**About this exercise**. All entries are to be transcribed exactly. Pictures are not part of the copy.

**Data for this exercise**.
┄┄┄┄┄┄┄┄┄┄
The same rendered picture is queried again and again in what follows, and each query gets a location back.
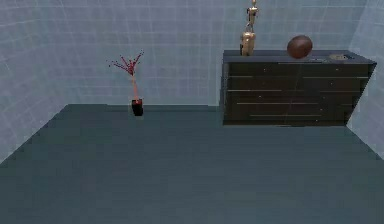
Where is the black chest of drawers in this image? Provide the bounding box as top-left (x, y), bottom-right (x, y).
top-left (219, 49), bottom-right (378, 127)

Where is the small grey flat object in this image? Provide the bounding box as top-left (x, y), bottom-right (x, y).
top-left (328, 53), bottom-right (354, 61)

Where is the red house plant black pot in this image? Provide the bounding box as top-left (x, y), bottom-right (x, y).
top-left (107, 50), bottom-right (146, 117)

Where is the gold figure statue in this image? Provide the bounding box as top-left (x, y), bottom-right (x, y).
top-left (239, 0), bottom-right (260, 57)

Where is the brown ball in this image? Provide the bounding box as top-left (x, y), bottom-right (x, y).
top-left (286, 34), bottom-right (314, 60)

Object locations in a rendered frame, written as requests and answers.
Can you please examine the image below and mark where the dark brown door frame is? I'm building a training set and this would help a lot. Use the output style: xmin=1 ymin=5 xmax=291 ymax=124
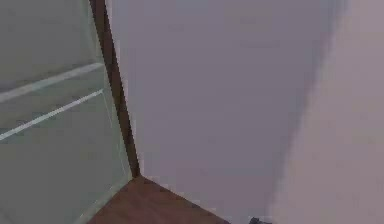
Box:
xmin=88 ymin=0 xmax=142 ymax=179

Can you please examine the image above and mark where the pale green panelled door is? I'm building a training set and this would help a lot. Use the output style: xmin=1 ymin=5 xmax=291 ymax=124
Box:
xmin=0 ymin=0 xmax=133 ymax=224

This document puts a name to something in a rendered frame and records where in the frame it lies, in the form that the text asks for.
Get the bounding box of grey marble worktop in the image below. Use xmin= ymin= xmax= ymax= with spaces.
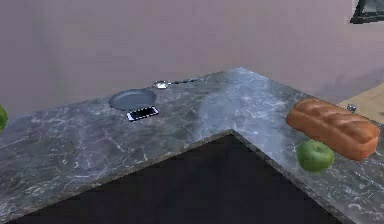
xmin=0 ymin=66 xmax=384 ymax=224

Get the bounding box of black and white phone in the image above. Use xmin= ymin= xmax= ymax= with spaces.
xmin=126 ymin=105 xmax=160 ymax=123

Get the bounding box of grey round plate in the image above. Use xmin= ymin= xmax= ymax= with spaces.
xmin=108 ymin=88 xmax=157 ymax=112

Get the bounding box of green apple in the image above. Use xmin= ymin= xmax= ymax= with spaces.
xmin=296 ymin=139 xmax=335 ymax=173

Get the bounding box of brown bread loaf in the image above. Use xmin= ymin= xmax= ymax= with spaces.
xmin=285 ymin=97 xmax=381 ymax=162

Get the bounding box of green round fruit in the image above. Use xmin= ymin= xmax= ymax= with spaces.
xmin=0 ymin=104 xmax=9 ymax=132

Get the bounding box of silver spoon with black handle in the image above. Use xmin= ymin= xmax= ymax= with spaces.
xmin=152 ymin=78 xmax=198 ymax=90

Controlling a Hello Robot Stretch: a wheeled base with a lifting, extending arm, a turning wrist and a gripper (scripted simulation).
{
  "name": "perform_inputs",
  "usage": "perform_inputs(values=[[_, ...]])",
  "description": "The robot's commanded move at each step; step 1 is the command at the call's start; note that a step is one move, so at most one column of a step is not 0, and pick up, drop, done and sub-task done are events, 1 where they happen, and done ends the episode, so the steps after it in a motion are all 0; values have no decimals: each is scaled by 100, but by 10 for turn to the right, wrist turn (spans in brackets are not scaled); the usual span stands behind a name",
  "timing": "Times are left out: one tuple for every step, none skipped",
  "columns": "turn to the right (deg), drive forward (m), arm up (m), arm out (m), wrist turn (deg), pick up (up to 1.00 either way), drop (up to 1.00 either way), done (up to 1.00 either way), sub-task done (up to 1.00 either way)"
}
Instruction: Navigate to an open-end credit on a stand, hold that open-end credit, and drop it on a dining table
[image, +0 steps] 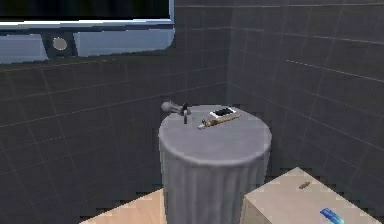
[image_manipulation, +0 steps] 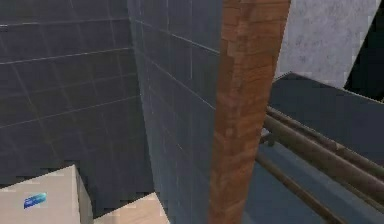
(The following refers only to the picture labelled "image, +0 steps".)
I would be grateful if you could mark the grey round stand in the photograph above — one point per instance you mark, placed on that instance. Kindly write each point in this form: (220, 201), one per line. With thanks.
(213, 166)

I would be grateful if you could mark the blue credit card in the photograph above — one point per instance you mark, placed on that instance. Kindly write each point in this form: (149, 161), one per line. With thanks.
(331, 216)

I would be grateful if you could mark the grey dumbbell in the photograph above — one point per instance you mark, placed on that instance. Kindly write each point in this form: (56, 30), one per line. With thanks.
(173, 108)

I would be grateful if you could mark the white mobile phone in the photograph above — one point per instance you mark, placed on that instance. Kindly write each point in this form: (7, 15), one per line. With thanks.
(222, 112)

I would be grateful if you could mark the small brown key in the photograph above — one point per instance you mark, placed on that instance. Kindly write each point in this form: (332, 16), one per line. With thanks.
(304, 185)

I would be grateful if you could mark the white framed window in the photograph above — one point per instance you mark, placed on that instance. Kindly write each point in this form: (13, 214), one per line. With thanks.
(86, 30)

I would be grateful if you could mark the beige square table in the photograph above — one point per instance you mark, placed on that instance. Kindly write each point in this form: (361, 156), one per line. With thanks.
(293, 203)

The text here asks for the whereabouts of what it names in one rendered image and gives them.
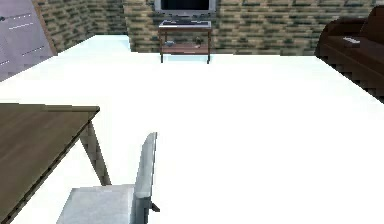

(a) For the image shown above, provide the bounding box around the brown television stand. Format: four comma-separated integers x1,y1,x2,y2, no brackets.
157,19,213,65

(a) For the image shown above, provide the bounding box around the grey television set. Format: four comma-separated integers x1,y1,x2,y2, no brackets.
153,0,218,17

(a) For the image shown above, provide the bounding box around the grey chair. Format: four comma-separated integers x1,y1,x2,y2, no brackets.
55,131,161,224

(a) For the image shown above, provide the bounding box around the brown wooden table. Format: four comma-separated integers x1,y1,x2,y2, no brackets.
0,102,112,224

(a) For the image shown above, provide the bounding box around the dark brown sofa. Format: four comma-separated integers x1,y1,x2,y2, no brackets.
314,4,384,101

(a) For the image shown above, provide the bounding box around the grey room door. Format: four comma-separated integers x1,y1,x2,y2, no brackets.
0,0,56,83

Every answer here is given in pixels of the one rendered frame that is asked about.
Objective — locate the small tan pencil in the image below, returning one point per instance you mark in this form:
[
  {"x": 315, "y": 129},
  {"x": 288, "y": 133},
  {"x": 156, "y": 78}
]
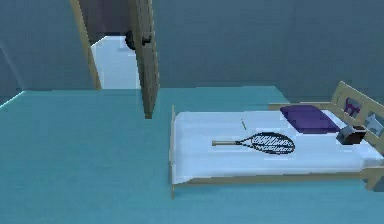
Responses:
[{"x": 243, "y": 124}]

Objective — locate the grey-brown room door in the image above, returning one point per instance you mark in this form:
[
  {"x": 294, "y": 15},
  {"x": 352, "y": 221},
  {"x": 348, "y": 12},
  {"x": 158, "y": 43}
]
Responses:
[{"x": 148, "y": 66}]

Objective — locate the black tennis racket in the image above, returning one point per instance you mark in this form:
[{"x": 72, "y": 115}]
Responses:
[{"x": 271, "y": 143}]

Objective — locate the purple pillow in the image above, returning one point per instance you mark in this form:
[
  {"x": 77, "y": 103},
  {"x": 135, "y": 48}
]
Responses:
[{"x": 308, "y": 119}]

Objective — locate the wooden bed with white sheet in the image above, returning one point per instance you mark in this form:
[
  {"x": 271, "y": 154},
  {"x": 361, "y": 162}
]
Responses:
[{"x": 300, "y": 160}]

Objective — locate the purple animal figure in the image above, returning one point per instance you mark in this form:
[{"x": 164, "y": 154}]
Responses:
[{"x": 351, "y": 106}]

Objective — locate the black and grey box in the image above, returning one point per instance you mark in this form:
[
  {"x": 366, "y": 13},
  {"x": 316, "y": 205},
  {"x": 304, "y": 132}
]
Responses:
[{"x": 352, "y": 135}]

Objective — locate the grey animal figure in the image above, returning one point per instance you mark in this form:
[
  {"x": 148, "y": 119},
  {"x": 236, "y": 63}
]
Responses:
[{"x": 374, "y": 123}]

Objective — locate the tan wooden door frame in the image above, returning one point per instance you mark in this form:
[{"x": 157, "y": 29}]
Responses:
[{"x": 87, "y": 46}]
┄┄┄┄┄┄┄┄┄┄
**Output below**.
The same rendered picture is queried again and again in what follows, and each query gets a location back.
Where is the black chest of drawers in this image? Provide the bounding box as top-left (x, y), bottom-right (x, y).
top-left (219, 49), bottom-right (378, 127)

Where is the small grey flat object in this image? Provide the bounding box as top-left (x, y), bottom-right (x, y).
top-left (328, 53), bottom-right (354, 61)

Where is the red house plant black pot in this image? Provide the bounding box as top-left (x, y), bottom-right (x, y).
top-left (107, 50), bottom-right (146, 117)

Where is the gold figure statue in this image? Provide the bounding box as top-left (x, y), bottom-right (x, y).
top-left (239, 0), bottom-right (260, 57)

Where is the brown ball in this image? Provide the bounding box as top-left (x, y), bottom-right (x, y).
top-left (286, 34), bottom-right (314, 60)

Object locations in a rendered frame, written as requests and answers.
Can you please examine the image below and mark where the dark brown door frame is? I'm building a training set and this would help a lot. Use the output style: xmin=1 ymin=5 xmax=291 ymax=124
Box:
xmin=88 ymin=0 xmax=142 ymax=179

Can you please examine the image above and mark where the pale green panelled door is? I'm building a training set and this would help a lot. Use the output style: xmin=1 ymin=5 xmax=291 ymax=124
Box:
xmin=0 ymin=0 xmax=133 ymax=224

This document puts a name to something in a rendered frame and records where in the frame it lies, in the form that the text asks for.
Get the bounding box of grey marble worktop in the image below. Use xmin= ymin= xmax= ymax= with spaces.
xmin=0 ymin=66 xmax=384 ymax=224

Get the bounding box of black and white phone in the image above. Use xmin= ymin= xmax= ymax= with spaces.
xmin=126 ymin=105 xmax=160 ymax=123

Get the bounding box of grey round plate in the image above. Use xmin= ymin= xmax= ymax= with spaces.
xmin=108 ymin=88 xmax=157 ymax=112

Get the bounding box of green apple in the image above. Use xmin= ymin= xmax= ymax= with spaces.
xmin=296 ymin=139 xmax=335 ymax=173

Get the bounding box of brown bread loaf in the image above. Use xmin= ymin= xmax= ymax= with spaces.
xmin=285 ymin=97 xmax=381 ymax=162

Get the bounding box of green round fruit in the image above. Use xmin= ymin= xmax= ymax= with spaces.
xmin=0 ymin=104 xmax=9 ymax=132

Get the bounding box of silver spoon with black handle in the image above. Use xmin= ymin= xmax= ymax= with spaces.
xmin=152 ymin=78 xmax=198 ymax=90

Controlling a Hello Robot Stretch: a wheeled base with a lifting, extending arm, a turning wrist and a gripper (scripted simulation).
{
  "name": "perform_inputs",
  "usage": "perform_inputs(values=[[_, ...]])",
  "description": "The robot's commanded move at each step; step 1 is the command at the call's start; note that a step is one move, so at most one column of a step is not 0, and pick up, drop, done and sub-task done are events, 1 where they happen, and done ends the episode, so the steps after it in a motion are all 0; values have no decimals: each is scaled by 100, but by 10 for turn to the right, wrist turn (spans in brackets are not scaled); the usual span stands behind a name",
  "timing": "Times are left out: one tuple for every step, none skipped",
  "columns": "turn to the right (deg), drive forward (m), arm up (m), arm out (m), wrist turn (deg), pick up (up to 1.00 either way), drop (up to 1.00 either way), done (up to 1.00 either way), sub-task done (up to 1.00 either way)"
}
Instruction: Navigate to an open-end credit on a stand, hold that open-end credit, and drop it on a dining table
[image, +0 steps] 
[image_manipulation, +0 steps] 
(The following refers only to the picture labelled "image, +0 steps".)
I would be grateful if you could mark the grey round stand in the photograph above — one point per instance you mark, placed on that instance. Kindly write each point in this form: (220, 201), one per line. With thanks.
(213, 166)

I would be grateful if you could mark the blue credit card in the photograph above — one point per instance you mark, placed on that instance. Kindly write each point in this form: (149, 161), one per line. With thanks.
(331, 216)

I would be grateful if you could mark the grey dumbbell in the photograph above — one point per instance you mark, placed on that instance. Kindly write each point in this form: (56, 30), one per line. With thanks.
(173, 108)

I would be grateful if you could mark the white mobile phone in the photograph above — one point per instance you mark, placed on that instance. Kindly write each point in this form: (7, 15), one per line. With thanks.
(222, 112)

I would be grateful if you could mark the small brown key in the photograph above — one point per instance you mark, placed on that instance. Kindly write each point in this form: (332, 16), one per line. With thanks.
(304, 185)

I would be grateful if you could mark the white framed window in the photograph above — one point per instance you mark, placed on that instance. Kindly write each point in this form: (13, 214), one per line. With thanks.
(86, 30)

I would be grateful if you could mark the beige square table in the photograph above — one point per instance you mark, placed on that instance. Kindly write each point in this form: (361, 156), one per line. With thanks.
(293, 203)

The text here asks for the whereabouts of what it names in one rendered image and gives them.

(a) For the image shown above, provide the bounding box around the brown television stand. Format: four comma-separated integers x1,y1,x2,y2, no brackets.
157,19,213,65

(a) For the image shown above, provide the bounding box around the grey television set. Format: four comma-separated integers x1,y1,x2,y2, no brackets.
153,0,218,17

(a) For the image shown above, provide the bounding box around the grey chair. Format: four comma-separated integers x1,y1,x2,y2, no brackets.
55,131,161,224

(a) For the image shown above, provide the bounding box around the brown wooden table. Format: four comma-separated integers x1,y1,x2,y2, no brackets.
0,102,112,224

(a) For the image shown above, provide the bounding box around the dark brown sofa. Format: four comma-separated integers x1,y1,x2,y2, no brackets.
314,4,384,101

(a) For the image shown above, provide the bounding box around the grey room door. Format: four comma-separated integers x1,y1,x2,y2, no brackets.
0,0,56,83

Every answer here is given in pixels of the one rendered frame that is asked about.
Objective — locate the small tan pencil in the image below, returning one point per instance you mark in this form:
[
  {"x": 315, "y": 129},
  {"x": 288, "y": 133},
  {"x": 156, "y": 78}
]
Responses:
[{"x": 243, "y": 124}]

Objective — locate the grey-brown room door in the image above, returning one point per instance you mark in this form:
[
  {"x": 294, "y": 15},
  {"x": 352, "y": 221},
  {"x": 348, "y": 12},
  {"x": 158, "y": 43}
]
Responses:
[{"x": 148, "y": 66}]

Objective — locate the black tennis racket in the image above, returning one point per instance you mark in this form:
[{"x": 72, "y": 115}]
Responses:
[{"x": 271, "y": 143}]

Objective — locate the purple pillow in the image above, returning one point per instance you mark in this form:
[
  {"x": 77, "y": 103},
  {"x": 135, "y": 48}
]
Responses:
[{"x": 308, "y": 119}]

Objective — locate the wooden bed with white sheet in the image above, returning one point per instance you mark in this form:
[
  {"x": 271, "y": 154},
  {"x": 361, "y": 162}
]
Responses:
[{"x": 300, "y": 160}]

Objective — locate the purple animal figure in the image above, returning one point per instance you mark in this form:
[{"x": 164, "y": 154}]
Responses:
[{"x": 351, "y": 106}]

Objective — locate the black and grey box in the image above, returning one point per instance you mark in this form:
[
  {"x": 366, "y": 13},
  {"x": 316, "y": 205},
  {"x": 304, "y": 132}
]
Responses:
[{"x": 352, "y": 135}]

Objective — locate the grey animal figure in the image above, returning one point per instance you mark in this form:
[
  {"x": 148, "y": 119},
  {"x": 236, "y": 63}
]
Responses:
[{"x": 374, "y": 123}]

Objective — locate the tan wooden door frame in the image above, returning one point per instance you mark in this form:
[{"x": 157, "y": 29}]
Responses:
[{"x": 87, "y": 46}]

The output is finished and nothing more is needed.